Ce qui peut paraître surprenant, c’est que les concepts de base de ces systèmes remontent à de nombreuses années. Les réseaux de neurones ont leurs premières origines en 1943 [1]. Cependant, c’est au cours des deux dernières décennies que les conditions nécessaires ont été réunies pour l’essor du développement des systèmes d’intelligence artificielle [2], grâce à :
1) L'évolution du matériel de traitement, grâce à l'utilisation de cartes graphiques (GPU), couvrant la grande demande informatique que ces systèmes doivent apprendre.
2) Big data, fournissant la quantité de données nécessaire à ce type de techniques.
3) L'évolution des logiciels et des techniques de deep learning.
"Intelligence artificielle"au bord »
L’évolution des techniques d’intelligence artificielle a conduit au développement de systèmes intelligents de plus en plus puissants mais aussi plus complexes, rendant nécessaire le recours à des systèmes performants ou à des ressources de cloud computing. Mais que se passe-t-il lorsque nous avons des limitations qui nous empêchent d’utiliser ces ressources pour intégrer notre système intelligent ? Un exemple clair serait le domaine principal dans lequel nous travaillons dans l'entreprise. Ubotique, où il s'agit apporter autonomie et intelligence aux systèmes déployés dans l’espace, ce qui serait actuellement « la dernière limite » pour l’être humain.

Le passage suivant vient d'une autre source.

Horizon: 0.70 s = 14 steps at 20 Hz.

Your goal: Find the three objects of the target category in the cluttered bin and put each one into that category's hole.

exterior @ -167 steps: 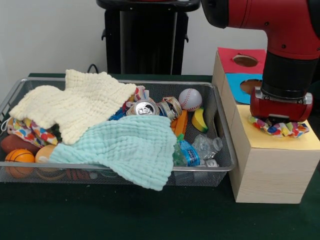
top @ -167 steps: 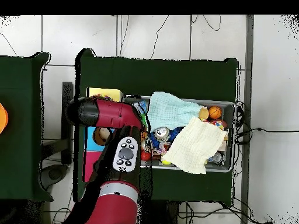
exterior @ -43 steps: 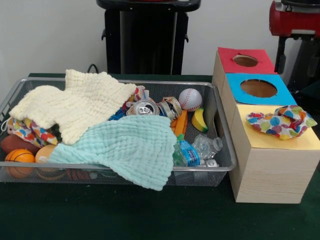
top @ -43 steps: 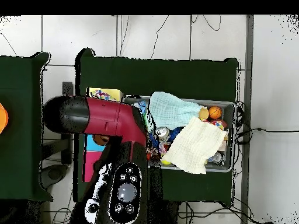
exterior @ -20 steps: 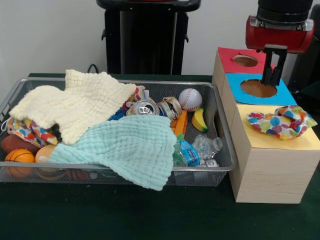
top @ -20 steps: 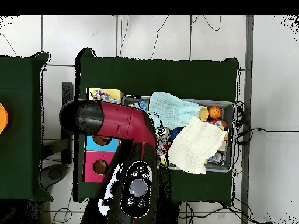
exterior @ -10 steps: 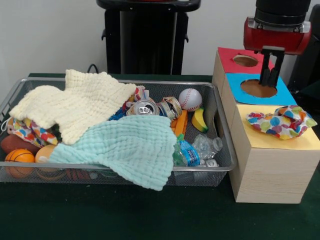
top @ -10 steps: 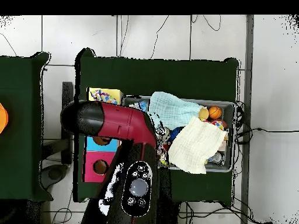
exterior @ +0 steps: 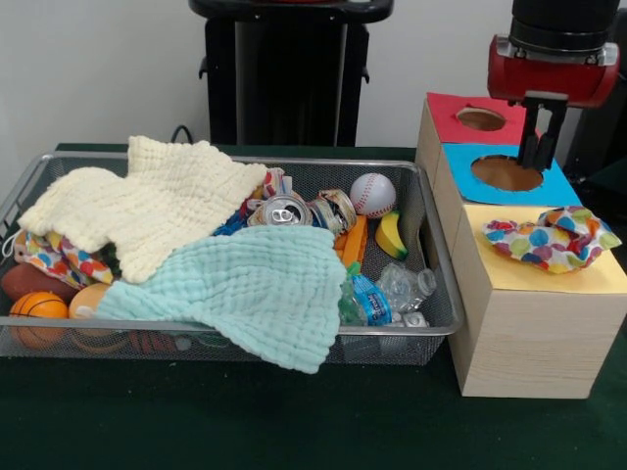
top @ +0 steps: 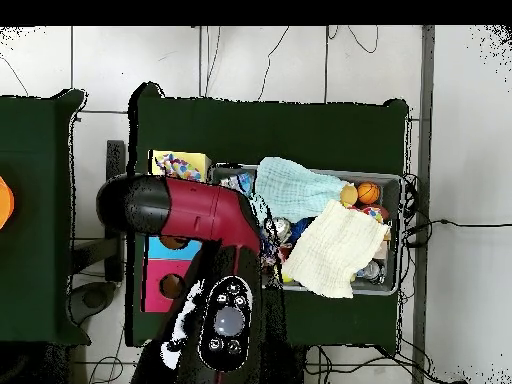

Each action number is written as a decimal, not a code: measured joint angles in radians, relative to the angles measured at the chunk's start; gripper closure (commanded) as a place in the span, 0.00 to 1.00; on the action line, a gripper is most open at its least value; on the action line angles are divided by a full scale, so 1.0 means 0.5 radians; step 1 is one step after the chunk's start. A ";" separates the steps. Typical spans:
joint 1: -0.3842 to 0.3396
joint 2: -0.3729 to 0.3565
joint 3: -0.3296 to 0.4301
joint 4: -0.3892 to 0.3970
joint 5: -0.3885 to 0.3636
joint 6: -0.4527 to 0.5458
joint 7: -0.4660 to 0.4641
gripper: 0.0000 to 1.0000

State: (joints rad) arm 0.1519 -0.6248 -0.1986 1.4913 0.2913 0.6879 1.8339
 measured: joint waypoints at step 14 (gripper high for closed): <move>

L’un des cas dans lesquels ces restrictions sont encore plus drastiques est celui des nanosatellites. Ces petits satellites sont en plein essor grâce aux investissements de différentes agences spatiales comme la ESA ou la NASA et des entreprises comme SpaceX en raison de leur coût relativement faible et des possibilités qu'ils offrent. Néanmoins, ces appareils n’ont pas les mêmes capacités de communication avec la Terre qu’un satellite plus gros.

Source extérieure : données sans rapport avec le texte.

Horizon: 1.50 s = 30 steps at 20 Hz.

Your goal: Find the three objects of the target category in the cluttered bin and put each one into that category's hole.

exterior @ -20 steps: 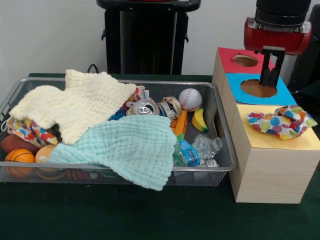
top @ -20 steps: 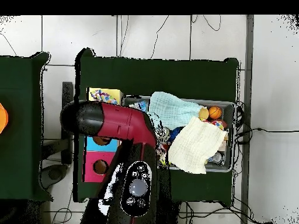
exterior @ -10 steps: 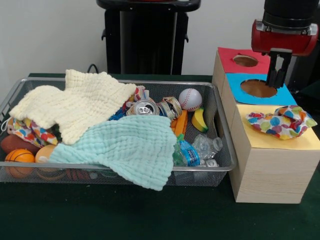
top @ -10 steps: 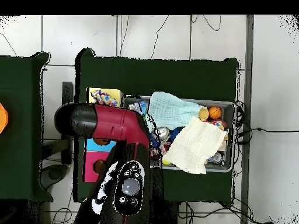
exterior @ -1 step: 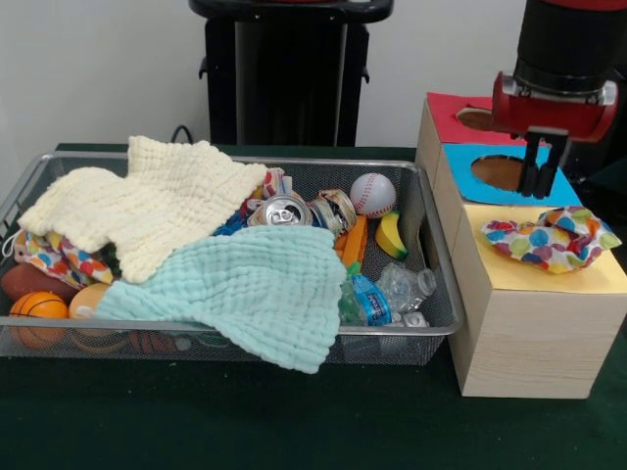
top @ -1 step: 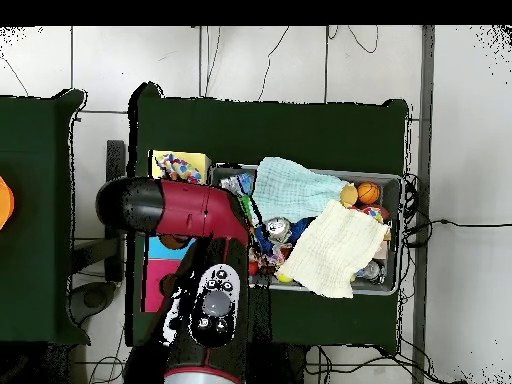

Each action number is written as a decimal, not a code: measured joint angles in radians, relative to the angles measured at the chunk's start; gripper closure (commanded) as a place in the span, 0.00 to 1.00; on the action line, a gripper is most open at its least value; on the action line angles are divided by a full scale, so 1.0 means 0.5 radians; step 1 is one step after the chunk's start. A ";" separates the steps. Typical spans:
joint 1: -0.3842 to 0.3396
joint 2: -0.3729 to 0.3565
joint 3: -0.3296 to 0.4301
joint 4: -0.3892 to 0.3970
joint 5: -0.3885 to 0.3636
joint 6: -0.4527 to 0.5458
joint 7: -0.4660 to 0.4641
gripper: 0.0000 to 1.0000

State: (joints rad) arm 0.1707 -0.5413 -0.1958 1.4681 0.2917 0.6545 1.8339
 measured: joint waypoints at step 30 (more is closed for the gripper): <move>0.101 0.252 -0.071 -0.392 0.036 -0.013 0.006 1.00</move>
State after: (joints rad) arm 0.2212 -0.4154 -0.2313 1.2723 0.3096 0.6481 1.8370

C’est pour ces cas-là que l’informatique se pose »au bord", déplacer l’exécution des algorithmes d’intelligence artificielle directement à l’endroit où les informations sont capturées. Cette approche a de nombreux avantages:
1) Confidentialité. En effectuant des opérations à l'endroit où les données sont capturées, il n'est pas nécessaire d'envoyer des informations aussi sensibles que des images sur le réseau.

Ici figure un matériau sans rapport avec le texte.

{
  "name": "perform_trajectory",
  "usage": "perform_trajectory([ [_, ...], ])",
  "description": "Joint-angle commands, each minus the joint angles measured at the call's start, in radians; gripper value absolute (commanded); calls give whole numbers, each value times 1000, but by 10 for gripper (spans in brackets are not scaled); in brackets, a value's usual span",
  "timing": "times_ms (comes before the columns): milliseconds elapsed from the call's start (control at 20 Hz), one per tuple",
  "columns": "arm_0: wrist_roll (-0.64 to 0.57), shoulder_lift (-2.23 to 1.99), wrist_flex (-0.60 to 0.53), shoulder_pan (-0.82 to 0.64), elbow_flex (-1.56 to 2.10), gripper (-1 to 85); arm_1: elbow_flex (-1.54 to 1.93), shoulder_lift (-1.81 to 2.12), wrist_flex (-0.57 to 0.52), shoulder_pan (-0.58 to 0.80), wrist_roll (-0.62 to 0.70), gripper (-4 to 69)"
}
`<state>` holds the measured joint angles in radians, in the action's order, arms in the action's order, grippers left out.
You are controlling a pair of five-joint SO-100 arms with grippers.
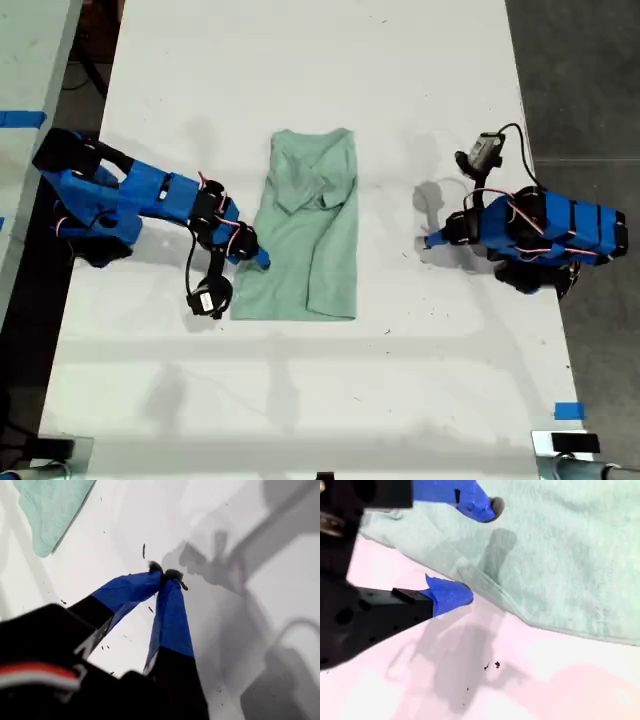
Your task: Fold t shirt
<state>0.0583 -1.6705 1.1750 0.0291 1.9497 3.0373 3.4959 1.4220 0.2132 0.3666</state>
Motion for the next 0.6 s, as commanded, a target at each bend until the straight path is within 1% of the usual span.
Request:
perform_trajectory([
  [0,11,-26,-97,5,51,221,40,5,-20,-9,9,15],
  [50,9,-21,-123,5,66,221,40,5,-20,-9,9,15],
  [200,20,9,-150,11,66,214,40,5,-20,-9,9,15],
  [550,26,77,-164,11,69,202,40,5,-20,-9,9,15],
])
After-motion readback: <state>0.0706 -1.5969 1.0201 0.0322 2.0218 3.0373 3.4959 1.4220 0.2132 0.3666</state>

2) Latence réduite. En n’ayant pas à envoyer ces données et à attendre de recevoir les résultats, l’appareil lui-même serait en mesure de prendre une décision dans un court laps de temps. Par exemple, si un nanosatellite ou un rover détectait un obstacle, il pourrait décider de manière autonome de la meilleure marche à suivre pour l’éviter.
3) Réduction de la bande passante requise. Ceci est particulièrement remarquable dans le cas de l’utilisation des nanosatellites pour l’observation de la Terre. Ces appareils capturent de grandes images (plusieurs Gio), mais ont une très faible vitesse d'envoi d'informations vers la Terre, ce qui rend impossible l'envoi constant d'informations pour traitement sur une base terrestre. Grâce à l'informatiqueau bord», il serait simple d'envoyer uniquement les informations obtenues lors du traitement des images, comme, par exemple, la notification d'une urgence due à la détection d'un incendie ou de tout autre type d'événement dangereux.
Qu’est-ce qui est nécessaire au niveau technologique ?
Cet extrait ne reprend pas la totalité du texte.